PM Inggris memperingatkan “kekosongan politik” yang berbahaya di Irlandia Utara

Big News Network


LONDON, 26 April (Xinhua) – Perdana Menteri Inggris Boris Johnson pada Senin didesak untuk mengambil tindakan guna menghindari “kekosongan politik” yang berbahaya di Irlandia Utara dan membantu menghentikan kerusuhan baru-baru ini di wilayah tersebut.

Dalam surat terbuka kepada Johnson, sekelompok pemimpin politik dan agama lintas partai memperingatkan bahwa Irlandia Utara berada dalam kekosongan politik yang berbahaya dan bisa “jatuh” kecuali jika pemerintah Inggris bertindak cepat.

“Pelajaran dari 50 tahun terakhir atau lebih di Irlandia Utara adalah bahwa jika tidak ada gerakan maju, segala sesuatunya tidak berhenti: mereka jatuh. Itu adalah tanggung jawab pemerintah Inggris untuk memastikan itu tidak terjadi karena tidak ada lagi berbahaya daripada kekosongan politik, “kata surat itu.

Menuntut intervensi segera, dikatakan bahwa Downing Street “harus jujur” dengan loyalis dan serikat pekerja bahwa kemungkinan tidak ada alternatif untuk Protokol Irlandia Utara, yang telah diratifikasi oleh Uni Eropa (UE) dan Inggris sebagai bagian integral dari Perjanjian Penarikan. dalam proses Brexit dan berlaku sejak 1 Februari 2020.

“Dengan pengalaman kolektif kami yang panjang, kami sangat khawatir bahwa kerusuhan kekerasan di jalan-jalan di daerah loyalis dan di persimpangan adalah konsekuensi dari politik, baik di Stormont (kursi Majelis Irlandia Utara) dan di Whitehall (situs kantor utama pemerintah Inggris) , mengecewakan rakyat Irlandia Utara, “baca surat itu.
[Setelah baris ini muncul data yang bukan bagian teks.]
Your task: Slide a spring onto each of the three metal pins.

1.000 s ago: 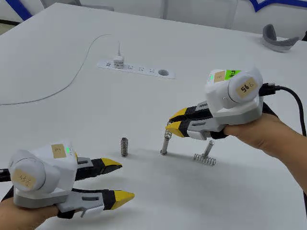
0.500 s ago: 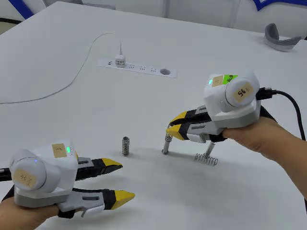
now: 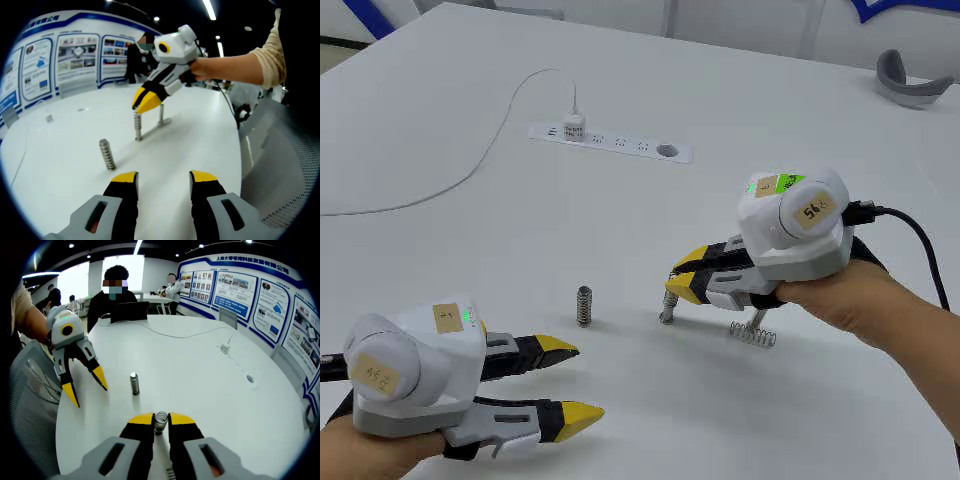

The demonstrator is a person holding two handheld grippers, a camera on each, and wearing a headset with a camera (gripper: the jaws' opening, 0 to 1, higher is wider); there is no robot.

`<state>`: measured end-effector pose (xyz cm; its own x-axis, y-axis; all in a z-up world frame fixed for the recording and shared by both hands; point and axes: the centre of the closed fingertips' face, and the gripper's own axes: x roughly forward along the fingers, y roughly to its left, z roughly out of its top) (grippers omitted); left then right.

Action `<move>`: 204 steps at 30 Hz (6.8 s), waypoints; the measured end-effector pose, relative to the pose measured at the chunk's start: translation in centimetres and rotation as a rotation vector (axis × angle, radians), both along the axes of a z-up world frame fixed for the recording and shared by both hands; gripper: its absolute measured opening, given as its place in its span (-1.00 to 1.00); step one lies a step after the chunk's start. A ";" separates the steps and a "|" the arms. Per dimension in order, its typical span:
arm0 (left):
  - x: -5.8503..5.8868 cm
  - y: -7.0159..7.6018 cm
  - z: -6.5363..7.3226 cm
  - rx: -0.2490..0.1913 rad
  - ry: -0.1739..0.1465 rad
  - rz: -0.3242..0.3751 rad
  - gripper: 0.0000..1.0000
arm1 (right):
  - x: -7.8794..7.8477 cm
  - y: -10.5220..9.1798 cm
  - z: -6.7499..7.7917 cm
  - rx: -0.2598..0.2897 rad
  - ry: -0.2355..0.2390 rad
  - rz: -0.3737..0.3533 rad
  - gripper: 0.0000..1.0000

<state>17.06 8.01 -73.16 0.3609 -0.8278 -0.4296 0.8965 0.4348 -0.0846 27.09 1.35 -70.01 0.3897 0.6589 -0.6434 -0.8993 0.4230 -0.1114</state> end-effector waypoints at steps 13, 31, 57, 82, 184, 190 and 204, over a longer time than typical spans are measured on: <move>0.0 -0.1 0.0 -0.001 0.005 0.004 -0.18 | 0.1 -0.1 -1.3 -0.002 0.019 -0.020 -0.77; -0.1 -0.2 0.2 -0.010 0.008 0.006 -0.19 | 0.2 -0.2 -2.4 -0.012 0.025 -0.036 -0.76; 0.2 -0.5 0.2 -0.013 0.002 -0.003 -0.18 | -0.3 -1.5 -2.6 -0.023 0.028 -0.062 -0.68; 0.4 -1.7 0.7 -0.014 -0.007 -0.029 -0.19 | -2.3 -5.0 -2.3 -0.022 0.021 -0.120 -0.66; 0.4 -3.9 1.3 0.001 -0.019 -0.072 -0.28 | -5.6 -10.4 -6.1 -0.128 0.143 -0.107 -0.77; 0.5 -5.0 1.4 0.004 -0.030 -0.102 -0.28 | -6.3 -9.7 -5.2 -0.125 0.137 -0.076 -0.77; 0.7 -7.2 1.1 0.032 -0.061 -0.181 -0.31 | -8.1 -7.4 -3.2 -0.135 0.119 0.020 -0.77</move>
<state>17.80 0.78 -72.02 0.2332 -0.8678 -0.4387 0.9635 0.2671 -0.0161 19.02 -6.09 -73.24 0.2932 0.5703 -0.7673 -0.9175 0.3934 -0.0583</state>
Surat itu menuduh Johnson dan Sekretaris Inggris Irlandia Utara Brandon Lewis membahayakan Perjanjian Jumat Agung 1998 melalui pengabaian dan ketidakjujuran.
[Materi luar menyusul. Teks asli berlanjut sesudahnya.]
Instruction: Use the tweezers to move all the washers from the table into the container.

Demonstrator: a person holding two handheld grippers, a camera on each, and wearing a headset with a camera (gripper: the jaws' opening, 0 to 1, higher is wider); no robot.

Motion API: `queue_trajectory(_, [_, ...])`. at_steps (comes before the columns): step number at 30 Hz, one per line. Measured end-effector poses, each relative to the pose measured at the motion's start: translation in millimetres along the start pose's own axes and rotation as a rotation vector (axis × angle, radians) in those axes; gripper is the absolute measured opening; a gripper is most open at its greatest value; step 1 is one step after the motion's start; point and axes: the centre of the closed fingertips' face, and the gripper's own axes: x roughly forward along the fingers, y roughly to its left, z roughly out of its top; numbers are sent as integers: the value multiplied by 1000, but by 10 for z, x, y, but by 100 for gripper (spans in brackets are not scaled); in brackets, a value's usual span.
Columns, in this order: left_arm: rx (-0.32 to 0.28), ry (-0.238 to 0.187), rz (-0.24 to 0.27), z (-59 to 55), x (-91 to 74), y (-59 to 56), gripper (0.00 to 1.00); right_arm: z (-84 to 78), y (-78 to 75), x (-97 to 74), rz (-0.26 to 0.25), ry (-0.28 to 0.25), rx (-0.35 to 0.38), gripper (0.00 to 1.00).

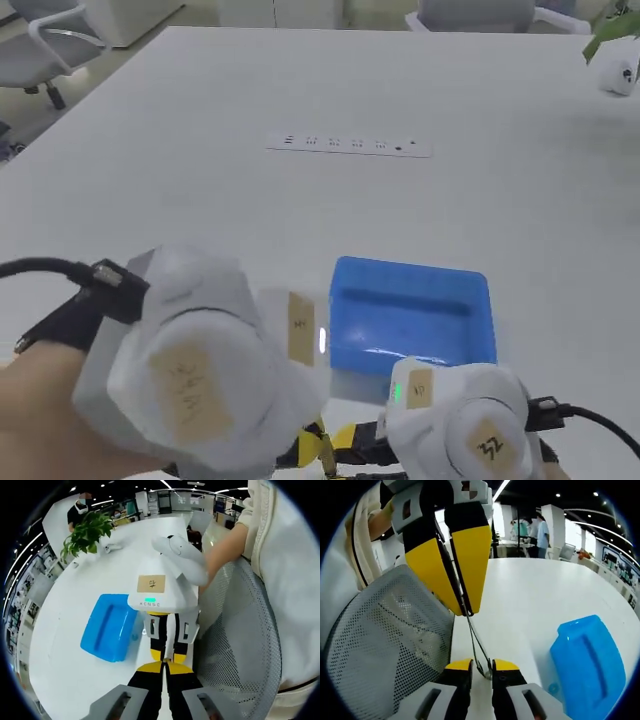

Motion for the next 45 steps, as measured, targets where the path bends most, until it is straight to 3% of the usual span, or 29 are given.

Ia menyarankan pemerintah Inggris di tingkat tertinggi harus “terlihat menaruh perhatian” di Irlandia Utara dan hanya keterlibatan serius dan berkelanjutan yang dapat meredakan kemarahan atas perbatasan perdagangan Laut Irlandia.

Perjanjian Jumat Agung, atau Perjanjian Belfast, adalah seperangkat perjanjian yang ditandatangani antara pemerintah Inggris dan Irlandia serta partai politik utama di Irlandia Utara pada Jumat Agung, 10 April 1998, yang dipandang sebagai perkembangan politik utama di Proses perdamaian Irlandia Utara.
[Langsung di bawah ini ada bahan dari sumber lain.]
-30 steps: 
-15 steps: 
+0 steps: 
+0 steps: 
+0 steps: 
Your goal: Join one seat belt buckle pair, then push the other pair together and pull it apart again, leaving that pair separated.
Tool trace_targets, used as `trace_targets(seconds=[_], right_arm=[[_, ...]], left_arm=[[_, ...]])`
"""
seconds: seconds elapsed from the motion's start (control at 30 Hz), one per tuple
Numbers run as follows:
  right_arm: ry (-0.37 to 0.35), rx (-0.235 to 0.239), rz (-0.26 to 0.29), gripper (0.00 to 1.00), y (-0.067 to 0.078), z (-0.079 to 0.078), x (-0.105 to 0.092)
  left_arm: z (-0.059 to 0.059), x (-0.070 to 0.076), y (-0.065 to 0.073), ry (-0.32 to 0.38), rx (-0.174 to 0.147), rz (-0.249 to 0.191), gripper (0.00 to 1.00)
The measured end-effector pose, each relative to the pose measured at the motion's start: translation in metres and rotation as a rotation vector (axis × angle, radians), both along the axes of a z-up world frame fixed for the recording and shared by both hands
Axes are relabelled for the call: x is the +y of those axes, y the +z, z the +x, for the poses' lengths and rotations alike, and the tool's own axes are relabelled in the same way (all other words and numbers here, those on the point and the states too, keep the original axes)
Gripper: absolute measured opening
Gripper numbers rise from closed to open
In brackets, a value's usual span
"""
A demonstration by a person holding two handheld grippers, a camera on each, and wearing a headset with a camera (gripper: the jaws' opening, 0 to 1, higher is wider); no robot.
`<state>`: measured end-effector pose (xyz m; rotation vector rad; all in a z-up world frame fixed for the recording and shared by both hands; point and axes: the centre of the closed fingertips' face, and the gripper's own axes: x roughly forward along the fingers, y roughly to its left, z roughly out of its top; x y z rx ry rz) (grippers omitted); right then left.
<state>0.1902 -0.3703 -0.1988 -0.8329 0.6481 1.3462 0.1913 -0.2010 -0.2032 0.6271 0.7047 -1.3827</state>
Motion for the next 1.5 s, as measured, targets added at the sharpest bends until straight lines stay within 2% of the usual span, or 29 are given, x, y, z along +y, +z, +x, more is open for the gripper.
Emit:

Perjanjian ini membantu mengakhiri periode konflik di wilayah tersebut.

Surat itu datang beberapa minggu setelah Belfast mengalami kekerasan jalanan terburuk dalam beberapa tahun.

Hampir 90 petugas polisi terluka dalam kerusuhan sporadis yang dimulai di daerah loyalis dan menyebar ke titik-titik konflik bulan ini, menurut BBC.

Kerusuhan itu sebagian disebabkan oleh kemarahan atas perbatasan Laut Irlandia, yang merupakan perbatasan perdagangan baru antara Irlandia Utara dan bagian lain Inggris sebagai akibat dari Brexit dan Protokol Irlandia Utara.

Partai Unionis dan banyak komunitas loyalis menolak protokol karena mereka percaya itu merusak status Irlandia Utara di Inggris.

Dalam jajak pendapat pemilih Irlandia Utara minggu lalu, hanya 5 persen responden yang mengatakan mereka mempercayai pemerintah Inggris untuk menangani kepentingan Irlandia Utara dalam pengaturan pasca-Brexit, menurut surat kabar Guardian.